* **Material provided**:
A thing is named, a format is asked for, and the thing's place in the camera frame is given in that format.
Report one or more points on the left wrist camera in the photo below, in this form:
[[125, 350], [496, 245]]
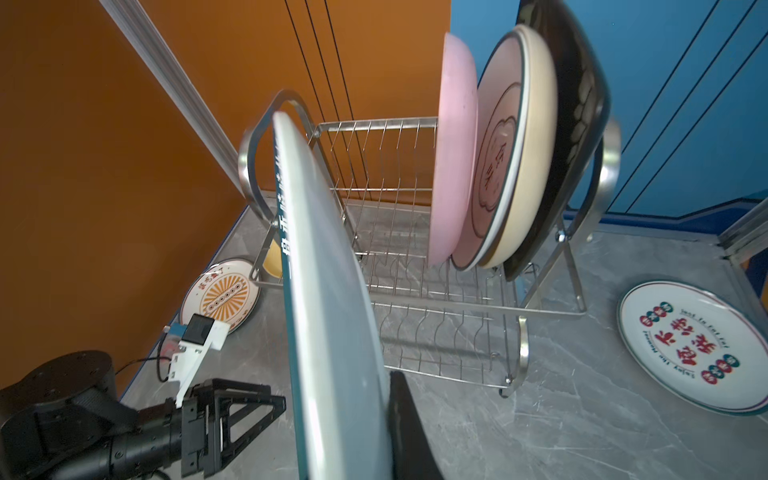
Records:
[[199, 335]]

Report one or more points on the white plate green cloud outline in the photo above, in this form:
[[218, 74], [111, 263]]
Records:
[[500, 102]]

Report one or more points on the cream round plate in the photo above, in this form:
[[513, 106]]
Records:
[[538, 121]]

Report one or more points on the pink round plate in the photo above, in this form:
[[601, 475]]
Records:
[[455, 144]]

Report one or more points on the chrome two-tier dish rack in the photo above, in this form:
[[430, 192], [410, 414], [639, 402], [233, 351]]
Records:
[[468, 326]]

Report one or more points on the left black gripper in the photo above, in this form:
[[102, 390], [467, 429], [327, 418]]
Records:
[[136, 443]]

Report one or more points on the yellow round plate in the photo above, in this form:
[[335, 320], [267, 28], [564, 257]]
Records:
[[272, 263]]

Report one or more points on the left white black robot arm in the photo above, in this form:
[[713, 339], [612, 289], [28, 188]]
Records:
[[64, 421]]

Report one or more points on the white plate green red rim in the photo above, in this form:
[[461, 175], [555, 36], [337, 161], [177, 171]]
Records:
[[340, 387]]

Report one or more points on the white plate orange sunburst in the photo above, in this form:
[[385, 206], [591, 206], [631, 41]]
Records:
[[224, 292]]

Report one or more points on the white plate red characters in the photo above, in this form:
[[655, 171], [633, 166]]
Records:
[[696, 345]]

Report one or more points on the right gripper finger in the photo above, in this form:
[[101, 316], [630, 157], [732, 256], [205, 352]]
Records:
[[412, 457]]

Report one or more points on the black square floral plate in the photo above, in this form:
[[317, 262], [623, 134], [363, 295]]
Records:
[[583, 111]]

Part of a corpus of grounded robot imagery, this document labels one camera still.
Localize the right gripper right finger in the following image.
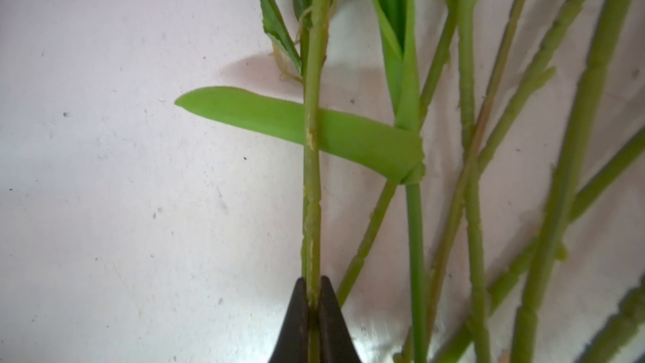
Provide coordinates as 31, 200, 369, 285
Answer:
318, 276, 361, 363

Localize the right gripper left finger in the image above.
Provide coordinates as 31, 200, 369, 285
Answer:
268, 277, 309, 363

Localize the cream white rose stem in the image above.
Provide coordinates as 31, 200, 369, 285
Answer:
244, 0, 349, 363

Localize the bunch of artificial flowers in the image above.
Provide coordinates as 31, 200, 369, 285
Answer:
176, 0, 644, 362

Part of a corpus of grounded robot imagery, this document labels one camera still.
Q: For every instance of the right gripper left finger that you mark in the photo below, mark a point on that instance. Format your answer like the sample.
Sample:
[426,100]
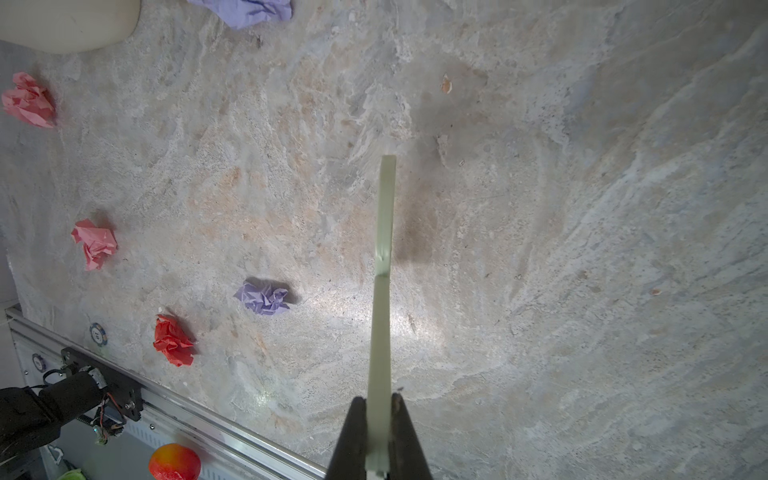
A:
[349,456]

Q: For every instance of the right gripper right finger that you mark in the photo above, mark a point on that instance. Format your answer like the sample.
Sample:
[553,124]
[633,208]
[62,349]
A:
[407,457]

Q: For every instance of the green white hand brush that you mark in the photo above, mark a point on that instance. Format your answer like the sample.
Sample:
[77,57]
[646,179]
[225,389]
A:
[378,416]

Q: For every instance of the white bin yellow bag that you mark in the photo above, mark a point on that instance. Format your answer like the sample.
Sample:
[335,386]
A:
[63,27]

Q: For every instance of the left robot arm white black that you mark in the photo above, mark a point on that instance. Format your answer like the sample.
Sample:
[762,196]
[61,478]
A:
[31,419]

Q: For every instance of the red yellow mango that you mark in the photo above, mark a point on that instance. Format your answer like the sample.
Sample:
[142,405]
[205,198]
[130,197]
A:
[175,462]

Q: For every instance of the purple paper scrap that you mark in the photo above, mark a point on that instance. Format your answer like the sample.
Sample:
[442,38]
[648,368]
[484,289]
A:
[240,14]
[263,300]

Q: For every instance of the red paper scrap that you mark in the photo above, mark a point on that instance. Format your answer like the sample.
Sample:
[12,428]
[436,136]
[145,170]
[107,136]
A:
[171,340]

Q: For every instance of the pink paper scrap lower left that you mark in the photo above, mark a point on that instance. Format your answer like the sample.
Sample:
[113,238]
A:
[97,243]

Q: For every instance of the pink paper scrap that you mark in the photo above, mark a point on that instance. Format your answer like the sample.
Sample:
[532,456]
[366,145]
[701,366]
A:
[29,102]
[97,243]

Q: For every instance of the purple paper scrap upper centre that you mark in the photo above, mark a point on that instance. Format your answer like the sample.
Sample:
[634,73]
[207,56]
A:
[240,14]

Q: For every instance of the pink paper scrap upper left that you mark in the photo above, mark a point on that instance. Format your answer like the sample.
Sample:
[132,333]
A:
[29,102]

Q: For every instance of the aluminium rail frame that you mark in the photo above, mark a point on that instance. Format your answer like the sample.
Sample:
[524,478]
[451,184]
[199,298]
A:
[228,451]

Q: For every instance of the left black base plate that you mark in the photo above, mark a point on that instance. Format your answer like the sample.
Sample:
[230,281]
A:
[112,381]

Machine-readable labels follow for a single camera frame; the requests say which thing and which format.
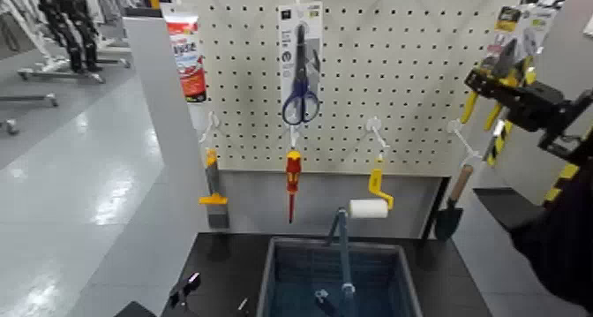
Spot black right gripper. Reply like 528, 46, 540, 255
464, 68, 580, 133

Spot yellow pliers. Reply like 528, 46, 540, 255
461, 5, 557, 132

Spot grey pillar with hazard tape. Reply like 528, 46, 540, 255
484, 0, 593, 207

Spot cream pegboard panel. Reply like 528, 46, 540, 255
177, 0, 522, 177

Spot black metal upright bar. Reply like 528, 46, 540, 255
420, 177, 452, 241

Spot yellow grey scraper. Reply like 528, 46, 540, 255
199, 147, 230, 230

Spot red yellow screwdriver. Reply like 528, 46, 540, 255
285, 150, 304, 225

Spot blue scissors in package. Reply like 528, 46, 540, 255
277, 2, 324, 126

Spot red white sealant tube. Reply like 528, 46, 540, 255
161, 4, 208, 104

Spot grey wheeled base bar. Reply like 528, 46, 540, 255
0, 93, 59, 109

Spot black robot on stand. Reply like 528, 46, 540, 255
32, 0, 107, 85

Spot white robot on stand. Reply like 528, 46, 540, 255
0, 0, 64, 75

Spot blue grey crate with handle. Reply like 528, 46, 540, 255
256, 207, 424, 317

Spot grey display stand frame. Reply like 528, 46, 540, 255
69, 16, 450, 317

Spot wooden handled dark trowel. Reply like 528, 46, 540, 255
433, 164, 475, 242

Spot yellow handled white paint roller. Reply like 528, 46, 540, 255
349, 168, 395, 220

* **Aim of the exercise**: The data above must be copied exactly. Leave out the pictures.

* **Result of the exercise**:
A thing is named, a format is asked for, and the thing's place in the camera frame is given in that format.
Report one or more points on the left wrist camera in the photo below, in this form:
[[125, 350], [496, 245]]
Records:
[[199, 335]]

Report one or more points on the white plate green cloud outline in the photo above, in this form:
[[218, 74], [111, 263]]
Records:
[[500, 102]]

Report one or more points on the cream round plate in the photo above, in this form:
[[513, 106]]
Records:
[[538, 121]]

Report one or more points on the pink round plate in the photo above, in this form:
[[601, 475]]
Records:
[[455, 144]]

Report one or more points on the chrome two-tier dish rack in the photo above, in this form:
[[430, 192], [410, 414], [639, 402], [233, 351]]
Records:
[[468, 326]]

Report one or more points on the left black gripper in the photo above, in this form:
[[102, 390], [467, 429], [327, 418]]
Records:
[[136, 443]]

Report one or more points on the yellow round plate in the photo above, in this form:
[[335, 320], [267, 28], [564, 257]]
Records:
[[272, 263]]

Report one or more points on the left white black robot arm in the photo above, in this form:
[[713, 339], [612, 289], [28, 188]]
Records:
[[64, 421]]

Report one or more points on the white plate green red rim in the photo above, in this form:
[[461, 175], [555, 36], [337, 161], [177, 171]]
Records:
[[340, 387]]

Report one or more points on the white plate orange sunburst in the photo above, in this form:
[[385, 206], [591, 206], [631, 41]]
Records:
[[224, 292]]

Report one or more points on the white plate red characters in the photo above, in this form:
[[655, 171], [633, 166]]
Records:
[[696, 345]]

Report one or more points on the right gripper finger in the photo above, in this form:
[[101, 316], [630, 157], [732, 256], [205, 352]]
Records:
[[412, 457]]

Report one or more points on the black square floral plate in the photo above, in this form:
[[317, 262], [623, 134], [363, 295]]
Records:
[[583, 111]]

Part of a corpus of grounded robot imagery, this document labels one camera still.
Localize the right gripper right finger in the following image.
Provide coordinates as 31, 200, 369, 285
Answer:
318, 276, 361, 363

Localize the right gripper left finger in the image above.
Provide coordinates as 31, 200, 369, 285
Answer:
268, 277, 309, 363

Localize the cream white rose stem in the image above.
Provide coordinates as 31, 200, 369, 285
Answer:
244, 0, 349, 363

Localize the bunch of artificial flowers in the image above.
Provide coordinates as 31, 200, 369, 285
Answer:
176, 0, 644, 362

Part of a corpus of grounded robot imagery, this document labels one camera still.
Q: For every instance of the right gripper left finger that you mark in the photo below, mark a point on that instance. Format your answer like the sample.
Sample:
[426,100]
A:
[349,456]

Q: For every instance of the right gripper right finger that you mark in the photo above, mark a point on that instance. Format your answer like the sample.
Sample:
[553,124]
[633,208]
[62,349]
A:
[407,457]

Q: For every instance of the green white hand brush that you mark in the photo above, mark a point on that instance. Format your answer like the sample.
Sample:
[77,57]
[646,179]
[225,389]
A:
[378,416]

Q: For every instance of the white bin yellow bag that you mark in the photo above, mark a point on that instance. Format your answer like the sample.
Sample:
[335,386]
A:
[63,27]

Q: For every instance of the left robot arm white black that you mark in the photo above, mark a point on that instance. Format your answer like the sample.
Sample:
[762,196]
[61,478]
A:
[31,419]

Q: For every instance of the red yellow mango that you mark in the photo above, mark a point on that instance. Format your answer like the sample.
Sample:
[142,405]
[205,198]
[130,197]
A:
[175,462]

Q: For every instance of the purple paper scrap that you mark in the photo above, mark a point on that instance. Format your answer like the sample.
Sample:
[442,38]
[648,368]
[484,289]
A:
[240,14]
[263,300]

Q: For every instance of the red paper scrap that you mark in the photo above, mark a point on that instance. Format your answer like the sample.
Sample:
[12,428]
[436,136]
[145,170]
[107,136]
A:
[171,340]

Q: For every instance of the pink paper scrap lower left that you mark in the photo above, mark a point on that instance. Format your answer like the sample.
Sample:
[113,238]
A:
[97,243]

Q: For every instance of the pink paper scrap that you mark in the photo above, mark a point on that instance. Format your answer like the sample.
Sample:
[532,456]
[366,145]
[701,366]
A:
[29,102]
[97,243]

Q: For every instance of the purple paper scrap upper centre that you mark in the photo above, mark a point on that instance. Format your answer like the sample.
Sample:
[634,73]
[207,56]
A:
[240,14]

Q: For every instance of the pink paper scrap upper left that you mark in the photo above, mark a point on that instance. Format your answer like the sample.
Sample:
[132,333]
A:
[29,102]

Q: For every instance of the aluminium rail frame that you mark in the photo above, mark a point on that instance. Format your answer like the sample.
Sample:
[524,478]
[451,184]
[199,298]
A:
[228,451]

Q: For every instance of the left black base plate that you mark in the photo above, mark a point on that instance. Format your answer like the sample.
Sample:
[230,281]
A:
[112,381]

Machine-readable labels follow for a single camera frame; the requests say which thing and which format.
Spot black right gripper. Reply like 528, 46, 540, 255
464, 68, 580, 133

Spot yellow pliers. Reply like 528, 46, 540, 255
461, 5, 557, 132

Spot grey pillar with hazard tape. Reply like 528, 46, 540, 255
484, 0, 593, 207

Spot cream pegboard panel. Reply like 528, 46, 540, 255
177, 0, 522, 177

Spot black metal upright bar. Reply like 528, 46, 540, 255
420, 177, 452, 241

Spot yellow grey scraper. Reply like 528, 46, 540, 255
199, 147, 230, 230

Spot red yellow screwdriver. Reply like 528, 46, 540, 255
285, 150, 304, 225

Spot blue scissors in package. Reply like 528, 46, 540, 255
277, 2, 324, 126

Spot red white sealant tube. Reply like 528, 46, 540, 255
161, 4, 208, 104

Spot grey wheeled base bar. Reply like 528, 46, 540, 255
0, 93, 59, 109

Spot black robot on stand. Reply like 528, 46, 540, 255
32, 0, 107, 85

Spot white robot on stand. Reply like 528, 46, 540, 255
0, 0, 64, 75

Spot blue grey crate with handle. Reply like 528, 46, 540, 255
256, 207, 424, 317

Spot grey display stand frame. Reply like 528, 46, 540, 255
69, 16, 450, 317

Spot wooden handled dark trowel. Reply like 528, 46, 540, 255
433, 164, 475, 242

Spot yellow handled white paint roller. Reply like 528, 46, 540, 255
349, 168, 395, 220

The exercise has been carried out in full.